_TASK BRIEF_:
Repeat exactly the lines running from the first line of the data to the line containing "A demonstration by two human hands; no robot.", both ends included, and nothing else; drop the pictures.

━━ RECORDS FOR THE EXERCISE ━━

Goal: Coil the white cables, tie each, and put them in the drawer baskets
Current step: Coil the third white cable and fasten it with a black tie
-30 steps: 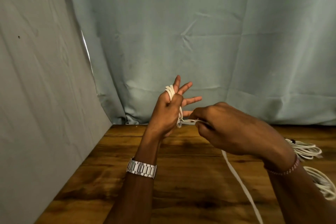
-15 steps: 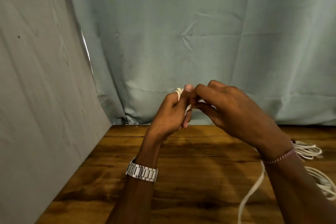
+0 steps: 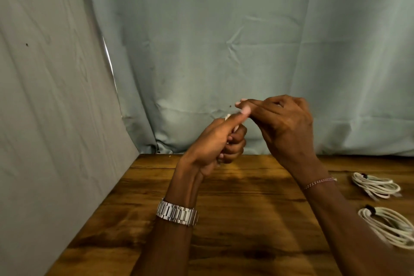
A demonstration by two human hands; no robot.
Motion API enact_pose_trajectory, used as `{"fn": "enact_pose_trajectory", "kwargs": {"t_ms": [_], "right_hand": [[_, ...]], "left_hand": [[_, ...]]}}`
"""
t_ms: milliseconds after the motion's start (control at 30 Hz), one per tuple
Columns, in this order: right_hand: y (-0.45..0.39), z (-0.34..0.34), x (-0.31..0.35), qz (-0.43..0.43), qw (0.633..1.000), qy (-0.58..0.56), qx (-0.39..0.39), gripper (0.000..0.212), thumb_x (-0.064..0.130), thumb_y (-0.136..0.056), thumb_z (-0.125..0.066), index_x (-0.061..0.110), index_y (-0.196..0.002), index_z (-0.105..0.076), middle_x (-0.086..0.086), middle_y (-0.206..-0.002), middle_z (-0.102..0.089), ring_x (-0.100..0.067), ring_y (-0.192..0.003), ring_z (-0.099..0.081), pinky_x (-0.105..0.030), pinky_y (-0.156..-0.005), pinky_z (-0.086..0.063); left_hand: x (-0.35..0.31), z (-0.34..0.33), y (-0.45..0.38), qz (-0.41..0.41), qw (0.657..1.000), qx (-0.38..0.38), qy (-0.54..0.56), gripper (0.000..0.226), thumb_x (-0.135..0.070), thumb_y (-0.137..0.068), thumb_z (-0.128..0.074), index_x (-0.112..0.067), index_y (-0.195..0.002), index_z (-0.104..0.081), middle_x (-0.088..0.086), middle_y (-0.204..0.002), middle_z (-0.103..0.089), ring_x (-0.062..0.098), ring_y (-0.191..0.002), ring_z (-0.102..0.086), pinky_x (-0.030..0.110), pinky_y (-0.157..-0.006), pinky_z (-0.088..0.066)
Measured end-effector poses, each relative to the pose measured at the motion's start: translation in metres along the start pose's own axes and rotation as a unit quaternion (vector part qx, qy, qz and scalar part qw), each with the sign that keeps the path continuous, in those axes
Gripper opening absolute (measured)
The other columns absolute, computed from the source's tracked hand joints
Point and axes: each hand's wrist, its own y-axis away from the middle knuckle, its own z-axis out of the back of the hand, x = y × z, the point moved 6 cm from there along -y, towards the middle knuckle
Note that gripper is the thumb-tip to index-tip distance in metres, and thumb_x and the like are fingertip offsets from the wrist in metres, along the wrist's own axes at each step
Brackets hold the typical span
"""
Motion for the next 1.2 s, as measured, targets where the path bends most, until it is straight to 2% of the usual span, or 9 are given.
{"fn": "enact_pose_trajectory", "kwargs": {"t_ms": [233,300,433,500,600,767,833,967,1200], "right_hand": [[0.011,-0.042,0.01,-0.128,0.942,-0.284,0.123,0.047,0.012,-0.103,-0.049,0.02,-0.149,-0.047,-0.009,-0.119,-0.067,-0.029,-0.11,-0.064,-0.044,-0.094,-0.052],[0.015,-0.049,0.015,-0.153,0.914,-0.31,0.212,0.048,0.017,-0.1,-0.046,0.003,-0.146,-0.046,-0.021,-0.125,-0.065,-0.034,-0.116,-0.061,-0.044,-0.1,-0.05],[0.02,-0.056,0.03,-0.107,0.906,-0.248,0.325,0.031,0.004,-0.093,-0.047,0.007,-0.121,-0.059,-0.012,-0.096,-0.072,-0.028,-0.086,-0.069,-0.04,-0.075,-0.054],[0.023,-0.06,0.038,-0.093,0.878,-0.241,0.403,0.014,0.006,-0.101,-0.045,0.015,-0.099,-0.056,-0.007,-0.088,-0.07,-0.023,-0.078,-0.067,-0.037,-0.073,-0.054],[0.025,-0.057,0.051,-0.073,0.845,-0.24,0.472,0.014,0.011,-0.105,-0.044,0.01,-0.098,-0.057,-0.004,-0.092,-0.07,-0.014,-0.077,-0.066,-0.028,-0.071,-0.054],[0.033,-0.048,0.057,-0.024,0.827,-0.159,0.538,0.013,0.026,-0.103,-0.051,0.019,-0.102,-0.061,0.005,-0.087,-0.061,-0.014,-0.079,-0.059,-0.032,-0.068,-0.049],[0.031,-0.04,0.056,-0.021,0.827,-0.162,0.538,0.016,0.022,-0.101,-0.054,0.024,-0.113,-0.065,0.005,-0.097,-0.067,-0.013,-0.086,-0.062,-0.034,-0.075,-0.054],[0.01,-0.017,0.05,-0.013,0.882,-0.129,0.453,0.019,0.028,-0.103,-0.052,0.029,-0.112,-0.068,0.007,-0.1,-0.07,-0.009,-0.087,-0.064,-0.035,-0.076,-0.056],[-0.016,0.018,0.027,0.045,0.959,-0.043,0.275,0.023,0.037,-0.096,-0.056,0.03,-0.112,-0.07,0.006,-0.092,-0.068,-0.018,-0.082,-0.066,-0.036,-0.061,-0.053]], "left_hand": [[-0.002,-0.016,-0.002,-0.035,0.987,0.077,0.133,0.044,-0.035,-0.1,-0.046,-0.017,-0.06,-0.051,-0.006,-0.037,-0.022,0.007,-0.029,-0.016,0.021,-0.035,-0.01],[-0.01,-0.02,-0.002,-0.061,0.974,0.113,0.187,0.035,-0.039,-0.098,-0.048,-0.012,-0.1,-0.071,-0.005,-0.038,-0.018,0.007,-0.03,-0.013,0.024,-0.035,-0.01],[-0.016,-0.001,-0.004,-0.117,0.966,0.071,0.221,0.047,-0.034,-0.101,-0.044,-0.021,-0.146,-0.05,-0.008,-0.04,-0.034,0.005,-0.029,-0.02,0.025,-0.037,-0.011],[-0.017,0.008,-0.005,-0.14,0.964,0.028,0.225,0.047,-0.027,-0.102,-0.04,-0.026,-0.15,-0.043,-0.002,-0.067,-0.07,0.004,-0.027,-0.027,0.024,-0.039,-0.011],[-0.018,0.018,-0.004,-0.151,0.967,-0.042,0.2,0.054,-0.02,-0.101,-0.039,-0.03,-0.153,-0.032,0.011,-0.123,-0.071,0.004,-0.029,-0.03,0.02,-0.04,-0.013],[-0.013,0.036,0.0,-0.138,0.976,-0.154,0.064,0.055,-0.015,-0.108,-0.033,-0.037,-0.157,-0.022,0.006,-0.131,-0.067,0.006,-0.047,-0.057,0.014,-0.039,-0.035],[-0.01,0.047,0.0,-0.128,0.975,-0.178,0.044,0.055,-0.016,-0.109,-0.035,-0.039,-0.157,-0.02,0.003,-0.142,-0.06,0.021,-0.086,-0.075,0.02,-0.059,-0.056],[-0.002,0.058,-0.003,-0.115,0.975,-0.185,0.033,0.054,-0.02,-0.108,-0.038,-0.034,-0.158,-0.022,-0.001,-0.158,-0.04,0.022,-0.138,-0.048,0.045,-0.092,-0.058],[0.007,0.047,-0.006,-0.051,0.988,-0.14,-0.042,0.056,-0.021,-0.108,-0.04,-0.027,-0.159,-0.018,0.002,-0.151,-0.051,0.029,-0.12,-0.064,0.049,-0.09,-0.058]]}}
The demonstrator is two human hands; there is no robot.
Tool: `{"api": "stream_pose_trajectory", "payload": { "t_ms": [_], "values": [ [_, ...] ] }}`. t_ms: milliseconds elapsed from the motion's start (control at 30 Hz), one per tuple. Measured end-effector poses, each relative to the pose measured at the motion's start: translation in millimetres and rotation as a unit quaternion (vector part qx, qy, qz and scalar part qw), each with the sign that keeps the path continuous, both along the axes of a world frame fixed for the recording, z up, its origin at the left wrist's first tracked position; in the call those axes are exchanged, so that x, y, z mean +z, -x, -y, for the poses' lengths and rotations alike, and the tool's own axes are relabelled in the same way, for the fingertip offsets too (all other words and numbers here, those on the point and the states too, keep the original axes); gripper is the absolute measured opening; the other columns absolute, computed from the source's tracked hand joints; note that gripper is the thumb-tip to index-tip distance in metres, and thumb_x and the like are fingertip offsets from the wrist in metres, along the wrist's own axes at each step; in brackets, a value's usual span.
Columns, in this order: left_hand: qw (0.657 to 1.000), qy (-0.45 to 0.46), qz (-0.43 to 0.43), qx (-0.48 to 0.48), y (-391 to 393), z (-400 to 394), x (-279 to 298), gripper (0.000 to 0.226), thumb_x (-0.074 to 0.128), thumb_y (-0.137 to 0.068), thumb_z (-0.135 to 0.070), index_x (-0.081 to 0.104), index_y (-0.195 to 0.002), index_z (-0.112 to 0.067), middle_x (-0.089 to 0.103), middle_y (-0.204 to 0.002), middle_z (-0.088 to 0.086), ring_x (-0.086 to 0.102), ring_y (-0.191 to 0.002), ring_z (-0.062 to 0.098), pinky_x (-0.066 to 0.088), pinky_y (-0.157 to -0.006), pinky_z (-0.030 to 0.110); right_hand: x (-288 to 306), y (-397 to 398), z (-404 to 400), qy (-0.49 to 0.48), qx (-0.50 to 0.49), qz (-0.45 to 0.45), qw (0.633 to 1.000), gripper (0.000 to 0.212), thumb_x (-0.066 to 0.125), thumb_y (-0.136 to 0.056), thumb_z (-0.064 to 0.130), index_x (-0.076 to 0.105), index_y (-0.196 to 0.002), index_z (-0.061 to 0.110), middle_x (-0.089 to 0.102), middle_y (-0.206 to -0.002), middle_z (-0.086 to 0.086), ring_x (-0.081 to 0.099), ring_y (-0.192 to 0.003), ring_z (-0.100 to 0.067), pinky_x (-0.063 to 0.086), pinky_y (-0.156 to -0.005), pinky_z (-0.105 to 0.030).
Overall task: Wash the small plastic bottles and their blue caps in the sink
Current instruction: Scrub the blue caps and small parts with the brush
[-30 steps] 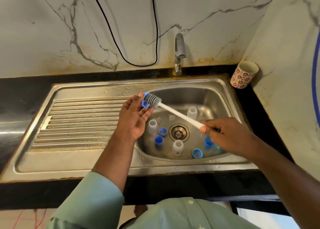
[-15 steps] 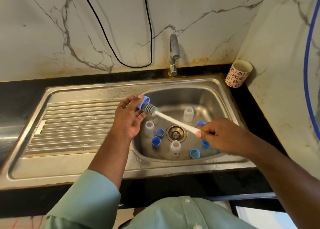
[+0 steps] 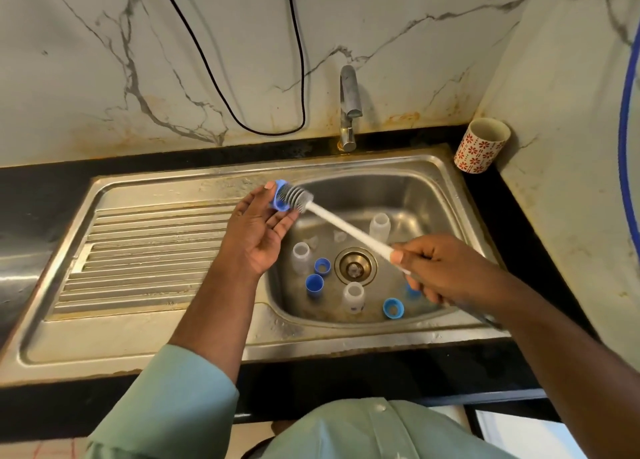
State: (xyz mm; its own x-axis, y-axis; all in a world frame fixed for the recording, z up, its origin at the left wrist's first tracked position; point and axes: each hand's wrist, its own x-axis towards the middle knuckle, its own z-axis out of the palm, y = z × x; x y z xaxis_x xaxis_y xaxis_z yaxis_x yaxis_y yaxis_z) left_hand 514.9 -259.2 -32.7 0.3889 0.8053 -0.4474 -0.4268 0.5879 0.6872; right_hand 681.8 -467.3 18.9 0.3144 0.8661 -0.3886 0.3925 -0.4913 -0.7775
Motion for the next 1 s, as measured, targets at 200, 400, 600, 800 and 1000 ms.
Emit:
{"api": "stream_pose_trajectory", "payload": {
  "t_ms": [200,400,600,800,1000],
  "values": [
    [1.0,0.002,0.004,0.004,0.2,-2.7,-0.1,0.047,0.071,-0.086,-0.018,0.056,-0.129,-0.007,0.066,-0.121,0.02,0.071,-0.102,0.027,0.059,-0.086,0.038,2.3,-1.5,-6.6,0.013,0.004,-0.01,1.0,0.022,0.054,-0.098,0.031,0.07,-0.085,0.024,0.057,-0.059,0.0,0.044,-0.043,-0.007,0.037,-0.042,-0.021],
    [0.999,-0.032,0.019,0.001,2.5,-6.1,0.0,0.048,0.074,-0.077,-0.017,0.055,-0.122,-0.013,0.065,-0.124,0.018,0.069,-0.106,0.027,0.06,-0.082,0.036,0.3,-2.7,-9.4,0.0,-0.01,-0.034,0.999,0.03,0.054,-0.099,0.028,0.065,-0.071,0.029,0.055,-0.054,0.002,0.043,-0.041,-0.007,0.036,-0.04,-0.021],
    [0.997,-0.048,0.049,0.033,2.1,-3.4,4.5,0.051,0.071,-0.077,-0.01,0.054,-0.125,-0.018,0.069,-0.112,0.015,0.069,-0.104,0.029,0.057,-0.091,0.04,-6.7,-2.2,-10.0,-0.015,-0.017,-0.041,0.999,0.021,0.056,-0.097,0.029,0.072,-0.083,0.027,0.057,-0.059,0.0,0.045,-0.043,-0.007,0.037,-0.041,-0.021],
    [0.995,-0.009,0.071,0.062,8.4,-7.7,-1.4,0.059,0.066,-0.082,0.003,0.052,-0.134,-0.021,0.062,-0.126,0.019,0.069,-0.105,0.032,0.06,-0.08,0.038,-13.0,6.0,-5.2,-0.079,-0.079,-0.044,0.993,0.017,0.057,-0.096,0.027,0.071,-0.101,0.035,0.055,-0.058,0.0,0.046,-0.045,-0.009,0.039,-0.044,-0.024],
    [0.995,-0.003,0.093,0.035,2.9,-1.9,5.9,0.045,0.051,-0.092,0.009,0.056,-0.13,-0.014,0.065,-0.119,0.014,0.067,-0.106,0.025,0.057,-0.091,0.032,-18.1,23.7,-14.3,-0.048,-0.026,0.021,0.998,0.022,0.055,-0.097,0.03,0.072,-0.102,0.018,0.056,-0.061,0.001,0.045,-0.05,-0.009,0.04,-0.051,-0.025]
  ]
}}
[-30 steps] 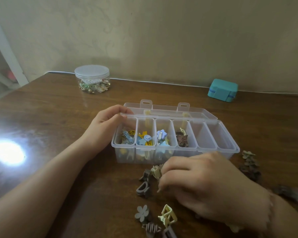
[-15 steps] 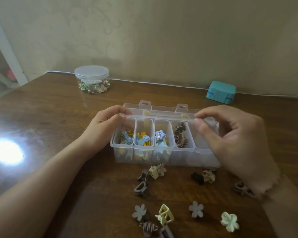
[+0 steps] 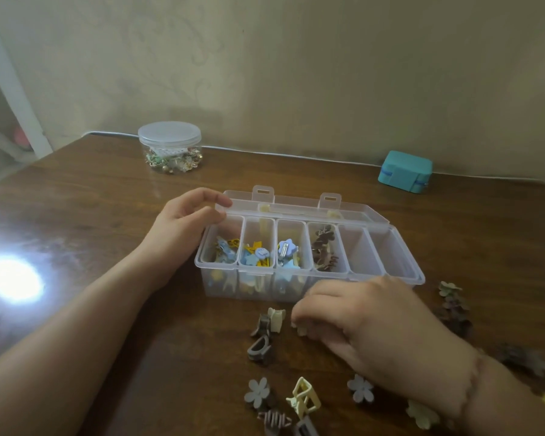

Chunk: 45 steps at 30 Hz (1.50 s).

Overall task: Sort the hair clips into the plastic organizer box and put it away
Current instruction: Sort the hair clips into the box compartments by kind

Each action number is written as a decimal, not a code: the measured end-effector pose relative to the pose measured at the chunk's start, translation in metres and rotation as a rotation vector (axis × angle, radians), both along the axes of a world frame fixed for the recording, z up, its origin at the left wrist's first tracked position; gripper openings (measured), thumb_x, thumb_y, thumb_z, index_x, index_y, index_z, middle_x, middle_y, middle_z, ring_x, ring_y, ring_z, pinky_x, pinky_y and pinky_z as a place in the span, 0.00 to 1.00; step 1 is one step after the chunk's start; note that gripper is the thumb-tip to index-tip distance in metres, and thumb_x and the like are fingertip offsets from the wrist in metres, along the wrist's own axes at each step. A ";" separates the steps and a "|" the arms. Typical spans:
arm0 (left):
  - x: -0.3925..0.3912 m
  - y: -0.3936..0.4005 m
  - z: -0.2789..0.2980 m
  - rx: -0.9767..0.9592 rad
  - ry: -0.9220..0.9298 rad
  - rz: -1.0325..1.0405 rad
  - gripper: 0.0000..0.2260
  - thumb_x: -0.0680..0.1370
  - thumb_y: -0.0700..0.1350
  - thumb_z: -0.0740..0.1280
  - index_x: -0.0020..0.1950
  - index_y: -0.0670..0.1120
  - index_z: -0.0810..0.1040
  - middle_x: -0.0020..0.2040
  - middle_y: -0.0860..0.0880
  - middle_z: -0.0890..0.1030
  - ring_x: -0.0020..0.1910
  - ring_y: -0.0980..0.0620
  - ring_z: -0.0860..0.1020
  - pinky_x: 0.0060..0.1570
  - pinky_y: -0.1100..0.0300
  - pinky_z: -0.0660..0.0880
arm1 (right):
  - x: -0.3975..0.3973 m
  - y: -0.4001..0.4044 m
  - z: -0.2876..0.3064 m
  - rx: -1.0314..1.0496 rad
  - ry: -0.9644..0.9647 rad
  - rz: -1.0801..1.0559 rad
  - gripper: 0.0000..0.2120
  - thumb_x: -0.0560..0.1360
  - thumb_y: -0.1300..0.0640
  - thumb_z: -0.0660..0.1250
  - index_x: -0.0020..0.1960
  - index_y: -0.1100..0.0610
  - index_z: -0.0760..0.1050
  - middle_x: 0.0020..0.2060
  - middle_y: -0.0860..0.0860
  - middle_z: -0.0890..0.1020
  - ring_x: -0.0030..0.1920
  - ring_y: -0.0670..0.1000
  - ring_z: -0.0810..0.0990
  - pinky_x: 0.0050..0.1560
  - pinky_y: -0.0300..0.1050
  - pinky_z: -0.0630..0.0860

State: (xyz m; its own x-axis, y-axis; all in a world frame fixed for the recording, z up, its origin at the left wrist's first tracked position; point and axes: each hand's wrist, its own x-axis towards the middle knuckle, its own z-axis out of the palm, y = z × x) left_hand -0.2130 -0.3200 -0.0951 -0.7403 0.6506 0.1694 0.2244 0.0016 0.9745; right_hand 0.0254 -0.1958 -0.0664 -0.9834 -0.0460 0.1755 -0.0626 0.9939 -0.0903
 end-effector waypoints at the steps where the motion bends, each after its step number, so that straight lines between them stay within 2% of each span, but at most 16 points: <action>1: -0.001 -0.001 0.001 -0.004 -0.007 0.012 0.09 0.69 0.44 0.68 0.48 0.51 0.83 0.44 0.46 0.84 0.40 0.51 0.81 0.45 0.54 0.73 | 0.001 0.000 0.002 -0.001 -0.008 -0.012 0.10 0.74 0.45 0.58 0.51 0.41 0.76 0.45 0.38 0.81 0.39 0.43 0.80 0.32 0.45 0.78; 4: -0.007 -0.006 0.004 -0.008 -0.049 0.032 0.11 0.67 0.44 0.68 0.47 0.52 0.83 0.45 0.46 0.85 0.41 0.50 0.81 0.43 0.54 0.73 | 0.011 0.005 0.017 -0.102 0.082 -0.014 0.08 0.73 0.47 0.65 0.51 0.43 0.78 0.43 0.36 0.81 0.40 0.38 0.79 0.37 0.33 0.76; 6: -0.009 -0.007 0.006 -0.008 -0.079 0.033 0.11 0.65 0.44 0.67 0.44 0.53 0.84 0.44 0.45 0.84 0.41 0.48 0.81 0.41 0.54 0.73 | 0.019 0.011 0.030 -0.236 0.232 -0.043 0.08 0.72 0.48 0.68 0.51 0.45 0.79 0.40 0.34 0.79 0.34 0.36 0.76 0.32 0.26 0.69; 9: -0.009 -0.008 0.007 -0.009 -0.102 0.016 0.11 0.65 0.44 0.66 0.43 0.54 0.84 0.44 0.45 0.83 0.39 0.49 0.81 0.37 0.55 0.73 | 0.023 0.022 0.035 -0.319 0.425 -0.176 0.10 0.73 0.48 0.69 0.52 0.49 0.79 0.39 0.32 0.76 0.31 0.40 0.74 0.29 0.27 0.68; 12: -0.008 -0.007 0.007 -0.001 -0.117 0.011 0.12 0.65 0.44 0.66 0.45 0.53 0.83 0.44 0.44 0.84 0.38 0.50 0.82 0.36 0.57 0.73 | 0.020 0.029 0.028 -0.250 0.385 -0.260 0.13 0.72 0.44 0.68 0.53 0.48 0.80 0.42 0.36 0.79 0.38 0.32 0.75 0.35 0.27 0.70; 15: -0.008 -0.008 0.007 0.009 -0.126 0.012 0.12 0.65 0.43 0.66 0.45 0.52 0.83 0.43 0.43 0.84 0.39 0.47 0.81 0.37 0.55 0.74 | 0.029 0.029 0.039 -0.266 0.404 -0.248 0.11 0.73 0.43 0.66 0.49 0.47 0.79 0.39 0.35 0.79 0.33 0.42 0.77 0.30 0.34 0.73; 17: -0.009 -0.008 0.006 0.016 -0.131 0.030 0.12 0.64 0.43 0.66 0.45 0.51 0.83 0.44 0.43 0.84 0.39 0.47 0.82 0.39 0.55 0.74 | 0.037 0.028 0.048 -0.337 0.331 -0.205 0.07 0.72 0.43 0.65 0.45 0.44 0.78 0.35 0.39 0.80 0.31 0.44 0.78 0.27 0.34 0.72; 19: -0.010 -0.008 0.006 0.031 -0.147 0.047 0.13 0.64 0.42 0.65 0.46 0.50 0.83 0.43 0.43 0.83 0.36 0.49 0.81 0.37 0.56 0.74 | 0.040 0.029 0.048 -0.249 0.089 -0.201 0.08 0.71 0.37 0.62 0.43 0.38 0.76 0.34 0.37 0.79 0.35 0.38 0.79 0.27 0.28 0.69; 22: -0.011 -0.007 0.007 0.037 -0.204 0.032 0.13 0.65 0.41 0.65 0.47 0.48 0.82 0.38 0.45 0.83 0.32 0.51 0.80 0.30 0.61 0.74 | 0.042 0.030 0.040 -0.045 -0.225 -0.294 0.13 0.70 0.31 0.60 0.54 0.30 0.70 0.42 0.32 0.78 0.44 0.34 0.76 0.40 0.29 0.72; 26: -0.013 -0.008 0.009 0.040 -0.259 0.009 0.12 0.67 0.39 0.65 0.47 0.49 0.82 0.36 0.43 0.81 0.30 0.49 0.79 0.27 0.61 0.74 | 0.040 0.028 0.039 0.033 -0.271 -0.320 0.17 0.73 0.37 0.63 0.62 0.31 0.68 0.51 0.33 0.78 0.51 0.37 0.74 0.52 0.36 0.74; 30: -0.013 -0.009 0.009 0.044 -0.267 -0.004 0.11 0.70 0.38 0.65 0.49 0.48 0.82 0.36 0.42 0.81 0.30 0.48 0.79 0.27 0.62 0.75 | 0.041 0.030 0.040 -0.053 -0.262 -0.293 0.08 0.74 0.40 0.64 0.54 0.32 0.72 0.47 0.32 0.78 0.48 0.35 0.75 0.48 0.34 0.74; 33: -0.011 -0.008 0.009 0.049 -0.260 0.008 0.13 0.75 0.34 0.61 0.50 0.47 0.81 0.36 0.43 0.81 0.30 0.50 0.79 0.26 0.63 0.74 | 0.048 0.036 0.049 -0.207 -0.149 -0.285 0.11 0.67 0.34 0.63 0.50 0.29 0.72 0.46 0.31 0.78 0.49 0.35 0.76 0.40 0.36 0.77; 36: -0.010 -0.007 0.010 0.049 -0.265 0.017 0.13 0.76 0.33 0.60 0.50 0.47 0.81 0.36 0.44 0.82 0.30 0.51 0.80 0.26 0.63 0.75 | 0.041 0.031 0.047 -0.511 0.258 -0.299 0.14 0.65 0.38 0.65 0.50 0.37 0.78 0.47 0.34 0.80 0.46 0.40 0.79 0.40 0.33 0.78; 39: -0.009 -0.007 0.010 0.044 -0.267 0.022 0.13 0.76 0.34 0.60 0.51 0.47 0.81 0.37 0.44 0.82 0.30 0.51 0.81 0.26 0.63 0.75 | 0.020 0.028 0.030 -0.316 0.400 -0.341 0.13 0.72 0.39 0.63 0.52 0.42 0.79 0.40 0.40 0.80 0.41 0.38 0.76 0.29 0.33 0.70; 41: -0.009 -0.007 0.010 0.045 -0.266 0.024 0.13 0.76 0.34 0.60 0.51 0.47 0.81 0.37 0.44 0.82 0.31 0.51 0.81 0.27 0.64 0.75 | 0.012 0.028 0.021 -0.128 0.341 -0.377 0.17 0.74 0.36 0.60 0.56 0.44 0.78 0.43 0.38 0.78 0.39 0.34 0.72 0.33 0.29 0.63; 45: -0.009 -0.007 0.010 0.052 -0.263 0.033 0.13 0.75 0.33 0.60 0.51 0.47 0.81 0.37 0.44 0.82 0.31 0.50 0.80 0.29 0.63 0.75 | 0.018 0.021 0.022 -0.215 0.386 -0.135 0.13 0.74 0.43 0.65 0.53 0.48 0.80 0.45 0.40 0.80 0.45 0.40 0.77 0.42 0.36 0.73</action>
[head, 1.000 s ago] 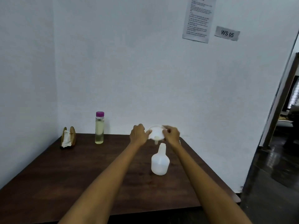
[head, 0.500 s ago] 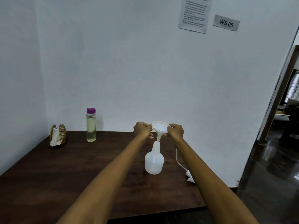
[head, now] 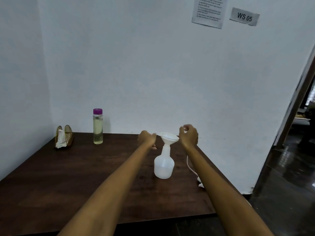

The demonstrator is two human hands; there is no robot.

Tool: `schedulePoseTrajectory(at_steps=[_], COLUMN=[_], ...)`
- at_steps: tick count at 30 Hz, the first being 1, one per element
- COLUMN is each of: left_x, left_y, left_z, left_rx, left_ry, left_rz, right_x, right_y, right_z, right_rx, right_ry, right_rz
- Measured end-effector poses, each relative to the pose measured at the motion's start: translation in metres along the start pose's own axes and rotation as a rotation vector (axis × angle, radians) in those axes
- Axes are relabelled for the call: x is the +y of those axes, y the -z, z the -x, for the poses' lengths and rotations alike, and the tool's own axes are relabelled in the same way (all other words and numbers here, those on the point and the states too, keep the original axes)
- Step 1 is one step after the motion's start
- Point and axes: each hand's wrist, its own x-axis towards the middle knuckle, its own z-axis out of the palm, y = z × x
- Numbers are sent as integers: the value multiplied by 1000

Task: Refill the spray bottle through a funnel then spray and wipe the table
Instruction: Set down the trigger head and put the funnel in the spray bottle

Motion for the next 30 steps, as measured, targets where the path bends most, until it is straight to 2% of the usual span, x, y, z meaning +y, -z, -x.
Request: schedulePoseTrajectory(at_steps=[3, 7, 10, 17, 21, 23, 27, 30], left_x=[-11, -36, -55, -118, -157, -166, -167, -169], left_y=[18, 52, 84, 161, 197, 207, 214, 215], left_z=[-3, -11, -18, -41, -58, -64, -93, -125], left_rx=[41, 50, 42, 12, -51, -75, -95, -190], left_ry=[-34, -33, 33, 202, 367, 412, 386, 467], left_rz=[-155, -403, -581, -847, -890, -923, -1118, -1175], right_x=[-18, -43, -55, -51, -27, -22, -26, -25], right_y=[-7, -39, -71, -160, -218, -240, -290, -335], right_z=[7, 26, 42, 81, 101, 104, 106, 103], right_rx=[89, 18, -67, -309, -456, -506, -576, -636], right_ry=[208, 414, 484, 467, 385, 347, 299, 259], right_rz=[-53, -56, -73, -58, -12, -4, -27, -30])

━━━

_ANSWER FOR THIS EXERCISE_:
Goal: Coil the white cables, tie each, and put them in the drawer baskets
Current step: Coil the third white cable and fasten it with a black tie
-30 steps: 
-15 steps: 
+0 steps: 
A demonstration by two human hands; no robot.

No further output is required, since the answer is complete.